HEIRLOOM
Time is money.
The main issue with most previous attempts at on-chain flywheels is that fees originating from swaps within an AMM are zero-sum; regardless of how they are distributed, it is a closed loop. Any tax or LP fee that goes to buybacks is liquidity from within the closed system of SOL ↔ LP ↔ base token. These closed-loop systems still work quite well if the LP can sustain consistent volume, but are not long-term feasible.
Yield-bearing Heirlooms change that. Heirlooms, represented as NFTs, track the owner's $HEIR balance and Heirloom age (time since mint without selling $HEIR). All Heirloom holders share a portion of AMM fees, pro-rata based on the weight of the Heirloom, claimable as SOL. The best part: Heirlooms are tradeable, and the accrued age + $HEIR persist from the seller to the buyer. By routing 5% of all Heirloom sales directly to buybacks and burns, capital is injected that comes from outside the closed loop, not just from token swap fees. Heirlooms trade with a premium directly proportional to the time weight attached to them, you can think of the premium captured as a liquid derivative of time itself.
Reward weight = $HEIR balance × M(age), where M(age) = 1 + 8.30136 × ln(1 + age_in_days)

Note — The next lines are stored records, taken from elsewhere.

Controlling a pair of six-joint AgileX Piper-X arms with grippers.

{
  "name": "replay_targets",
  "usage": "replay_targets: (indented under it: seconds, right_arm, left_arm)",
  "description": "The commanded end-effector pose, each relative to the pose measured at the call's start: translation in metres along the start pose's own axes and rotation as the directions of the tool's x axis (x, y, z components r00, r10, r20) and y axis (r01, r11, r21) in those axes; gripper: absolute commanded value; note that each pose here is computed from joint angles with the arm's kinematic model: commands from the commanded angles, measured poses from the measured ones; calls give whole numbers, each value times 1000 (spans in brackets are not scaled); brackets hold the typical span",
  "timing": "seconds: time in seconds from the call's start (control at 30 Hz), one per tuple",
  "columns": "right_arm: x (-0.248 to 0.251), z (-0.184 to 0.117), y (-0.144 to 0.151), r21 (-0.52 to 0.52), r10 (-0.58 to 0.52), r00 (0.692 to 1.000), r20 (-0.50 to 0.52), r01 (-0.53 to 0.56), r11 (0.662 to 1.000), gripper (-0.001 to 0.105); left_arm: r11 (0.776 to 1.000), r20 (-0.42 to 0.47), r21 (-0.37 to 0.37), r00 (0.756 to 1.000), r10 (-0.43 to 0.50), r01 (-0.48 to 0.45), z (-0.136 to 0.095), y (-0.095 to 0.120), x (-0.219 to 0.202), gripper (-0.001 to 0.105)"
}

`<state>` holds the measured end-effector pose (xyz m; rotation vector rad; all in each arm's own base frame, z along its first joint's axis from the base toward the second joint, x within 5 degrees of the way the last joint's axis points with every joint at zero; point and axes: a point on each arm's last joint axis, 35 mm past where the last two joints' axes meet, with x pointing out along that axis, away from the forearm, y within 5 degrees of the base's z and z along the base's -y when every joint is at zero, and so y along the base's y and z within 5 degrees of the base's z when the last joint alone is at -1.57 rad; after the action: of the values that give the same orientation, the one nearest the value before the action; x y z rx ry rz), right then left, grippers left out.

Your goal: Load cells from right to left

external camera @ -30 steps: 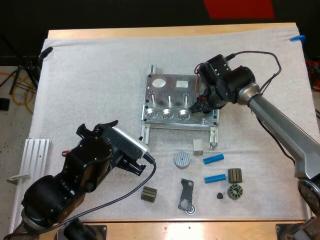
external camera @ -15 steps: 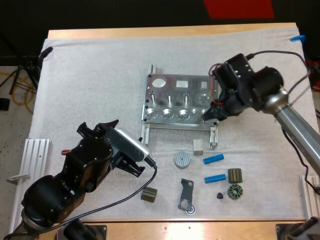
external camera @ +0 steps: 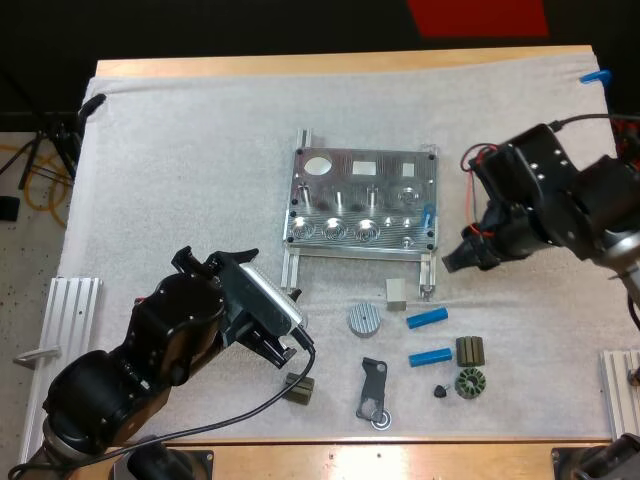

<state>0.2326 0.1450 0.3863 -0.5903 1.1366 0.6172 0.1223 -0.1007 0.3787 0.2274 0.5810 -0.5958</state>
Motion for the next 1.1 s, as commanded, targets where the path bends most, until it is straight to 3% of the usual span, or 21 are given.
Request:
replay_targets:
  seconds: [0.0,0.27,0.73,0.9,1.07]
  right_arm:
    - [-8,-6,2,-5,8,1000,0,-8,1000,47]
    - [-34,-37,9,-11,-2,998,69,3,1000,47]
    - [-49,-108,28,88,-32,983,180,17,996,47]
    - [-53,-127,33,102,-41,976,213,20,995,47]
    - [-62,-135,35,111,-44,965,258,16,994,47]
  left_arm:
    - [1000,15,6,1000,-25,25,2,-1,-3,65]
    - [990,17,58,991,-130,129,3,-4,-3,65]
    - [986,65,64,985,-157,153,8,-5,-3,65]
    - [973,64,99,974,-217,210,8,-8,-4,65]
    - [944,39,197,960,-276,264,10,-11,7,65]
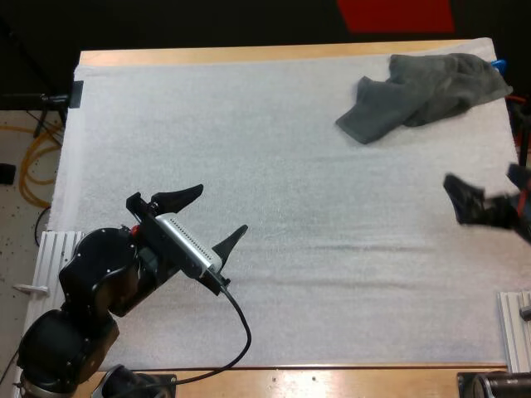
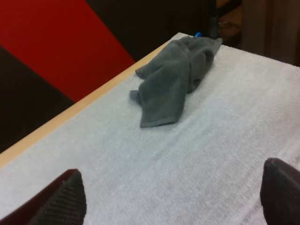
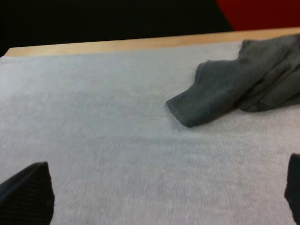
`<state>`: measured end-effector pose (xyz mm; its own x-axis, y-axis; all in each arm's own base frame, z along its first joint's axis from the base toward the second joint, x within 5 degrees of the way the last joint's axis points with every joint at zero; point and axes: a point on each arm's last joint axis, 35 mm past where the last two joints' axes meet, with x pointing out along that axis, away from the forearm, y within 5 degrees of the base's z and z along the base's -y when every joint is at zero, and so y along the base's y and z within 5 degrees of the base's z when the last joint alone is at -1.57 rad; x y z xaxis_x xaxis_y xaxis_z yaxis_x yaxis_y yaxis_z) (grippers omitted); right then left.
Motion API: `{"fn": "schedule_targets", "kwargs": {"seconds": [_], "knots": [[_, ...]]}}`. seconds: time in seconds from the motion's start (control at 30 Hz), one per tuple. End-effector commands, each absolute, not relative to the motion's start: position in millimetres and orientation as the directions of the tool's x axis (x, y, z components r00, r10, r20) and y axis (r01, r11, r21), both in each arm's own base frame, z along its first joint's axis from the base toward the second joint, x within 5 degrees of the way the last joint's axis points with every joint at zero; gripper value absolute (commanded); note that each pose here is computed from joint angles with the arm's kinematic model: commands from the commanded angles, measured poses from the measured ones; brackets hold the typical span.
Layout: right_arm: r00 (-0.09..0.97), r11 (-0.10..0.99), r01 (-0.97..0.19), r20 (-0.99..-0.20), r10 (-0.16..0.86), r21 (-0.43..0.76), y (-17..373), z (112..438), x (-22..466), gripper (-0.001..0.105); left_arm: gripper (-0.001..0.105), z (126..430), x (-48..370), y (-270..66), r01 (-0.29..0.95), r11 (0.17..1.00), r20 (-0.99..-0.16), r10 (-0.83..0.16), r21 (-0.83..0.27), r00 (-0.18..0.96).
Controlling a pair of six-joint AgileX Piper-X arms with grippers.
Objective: Pick towel from pile fold and stack
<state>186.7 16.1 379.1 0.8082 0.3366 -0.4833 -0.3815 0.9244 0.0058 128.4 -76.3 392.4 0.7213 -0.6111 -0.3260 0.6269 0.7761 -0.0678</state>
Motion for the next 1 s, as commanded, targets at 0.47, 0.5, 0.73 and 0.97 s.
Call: {"fn": "schedule_targets", "kwargs": {"seconds": [0.47,0.5,0.73,0.97], "knots": [[0.703,0.952,-0.229,-0.642,0.306,0.203,44,273,378,0.098,0.073,382,152,-86,0.571,0.82,-0.391,-0.543,-0.053,0.743],[0.693,0.953,-0.206,-0.654,0.303,0.223,46,261,390,0.098,0.073,382,152,-86,0.571,0.82,-0.391,-0.543,-0.053,0.743],[0.668,0.933,-0.01,-0.692,0.275,0.36,49,197,449,0.098,0.073,382,152,-86,0.567,0.822,-0.391,-0.539,-0.051,0.746],[0.69,0.852,0.106,-0.655,0.308,0.513,53,163,481,0.09,0.073,382,152,-86,0.559,0.826,-0.391,-0.539,-0.072,0.746]]}}
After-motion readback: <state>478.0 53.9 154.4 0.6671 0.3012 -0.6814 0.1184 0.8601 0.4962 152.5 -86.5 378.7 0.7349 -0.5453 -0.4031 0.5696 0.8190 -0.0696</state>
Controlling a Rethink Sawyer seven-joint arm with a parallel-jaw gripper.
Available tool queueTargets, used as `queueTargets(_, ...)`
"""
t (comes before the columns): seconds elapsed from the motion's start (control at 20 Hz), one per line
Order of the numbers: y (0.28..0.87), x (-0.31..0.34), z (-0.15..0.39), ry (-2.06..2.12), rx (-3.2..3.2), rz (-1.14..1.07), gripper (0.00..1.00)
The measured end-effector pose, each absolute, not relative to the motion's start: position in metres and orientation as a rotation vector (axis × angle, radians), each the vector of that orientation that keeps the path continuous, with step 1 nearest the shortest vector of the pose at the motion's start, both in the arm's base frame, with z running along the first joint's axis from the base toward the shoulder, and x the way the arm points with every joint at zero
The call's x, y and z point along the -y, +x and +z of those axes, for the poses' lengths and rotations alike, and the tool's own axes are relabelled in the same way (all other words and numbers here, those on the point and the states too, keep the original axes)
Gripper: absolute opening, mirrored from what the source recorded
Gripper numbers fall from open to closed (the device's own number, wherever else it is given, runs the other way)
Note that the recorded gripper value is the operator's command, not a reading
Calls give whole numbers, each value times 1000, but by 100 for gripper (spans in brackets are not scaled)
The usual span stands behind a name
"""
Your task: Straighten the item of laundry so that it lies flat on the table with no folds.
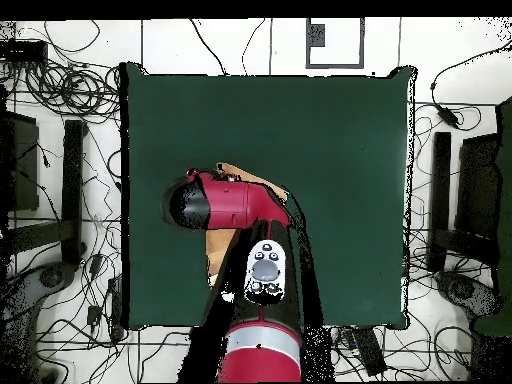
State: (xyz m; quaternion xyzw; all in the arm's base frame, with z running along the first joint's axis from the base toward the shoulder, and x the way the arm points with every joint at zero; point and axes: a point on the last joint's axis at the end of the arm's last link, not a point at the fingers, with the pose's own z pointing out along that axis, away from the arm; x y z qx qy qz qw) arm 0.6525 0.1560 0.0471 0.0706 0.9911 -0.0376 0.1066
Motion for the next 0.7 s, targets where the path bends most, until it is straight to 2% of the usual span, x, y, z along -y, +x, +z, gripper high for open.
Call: queueTargets(0.7, 654, -154, 48, 227, -2916, -110, 0)
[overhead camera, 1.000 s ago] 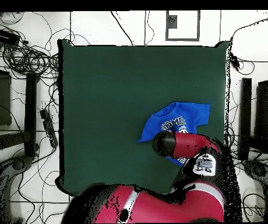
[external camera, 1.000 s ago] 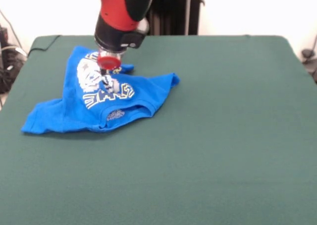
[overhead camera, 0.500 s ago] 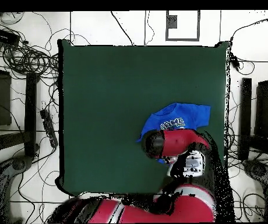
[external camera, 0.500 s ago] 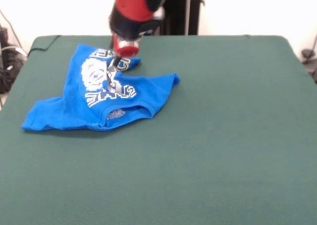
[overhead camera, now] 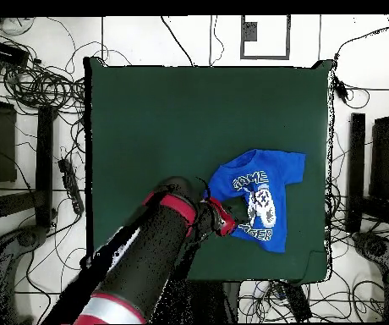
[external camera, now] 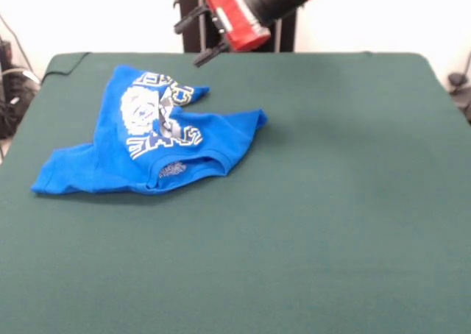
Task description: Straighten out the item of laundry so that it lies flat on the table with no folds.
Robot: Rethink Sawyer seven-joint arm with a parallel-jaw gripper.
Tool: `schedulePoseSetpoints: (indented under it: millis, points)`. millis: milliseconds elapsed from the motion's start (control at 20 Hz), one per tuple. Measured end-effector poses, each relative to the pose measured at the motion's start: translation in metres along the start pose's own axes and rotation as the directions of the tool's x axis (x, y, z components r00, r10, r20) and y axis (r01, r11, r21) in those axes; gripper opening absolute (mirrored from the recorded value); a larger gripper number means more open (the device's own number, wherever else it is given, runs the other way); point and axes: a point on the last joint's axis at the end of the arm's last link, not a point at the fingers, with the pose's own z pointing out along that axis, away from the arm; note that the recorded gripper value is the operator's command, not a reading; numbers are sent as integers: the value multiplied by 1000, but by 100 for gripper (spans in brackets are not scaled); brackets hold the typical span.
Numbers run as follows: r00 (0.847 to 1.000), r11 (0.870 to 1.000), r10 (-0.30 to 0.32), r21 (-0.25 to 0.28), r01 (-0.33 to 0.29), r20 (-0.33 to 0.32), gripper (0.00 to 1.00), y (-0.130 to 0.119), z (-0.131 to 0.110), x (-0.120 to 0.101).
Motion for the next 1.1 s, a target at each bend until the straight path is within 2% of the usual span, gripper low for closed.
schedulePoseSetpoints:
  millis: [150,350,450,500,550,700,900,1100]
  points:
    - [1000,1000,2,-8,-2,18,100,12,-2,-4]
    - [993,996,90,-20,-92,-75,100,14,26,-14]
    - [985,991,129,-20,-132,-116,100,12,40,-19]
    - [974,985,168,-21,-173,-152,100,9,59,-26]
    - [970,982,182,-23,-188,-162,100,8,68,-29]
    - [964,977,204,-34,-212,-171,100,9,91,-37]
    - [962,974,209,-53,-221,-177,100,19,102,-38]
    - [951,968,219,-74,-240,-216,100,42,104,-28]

These pieces work together to maximize the reflexive nature of the system. As demand for $HEIR increases, Heirloom holders accumulate more rewards, accelerated by quick flippers and traders that eat heavy taxes. As a result, Heirlooms themselves become more valuable as a yield-bearing asset, and in turn generate more protocol fees as they exchange hands. All fees from sales go directly toward $HEIR buybacks and burns. The fees from AMM swaps and the fees from Heirloom sales feed into each other in an indefinite reflexive feedback loop. As an Heirloom ages, it becomes increasingly -EV to sell any $HEIR, as that would reset the age, taking even more $HEIR supply out of circulation, increasing scarcity and fueling the positive feedback loop.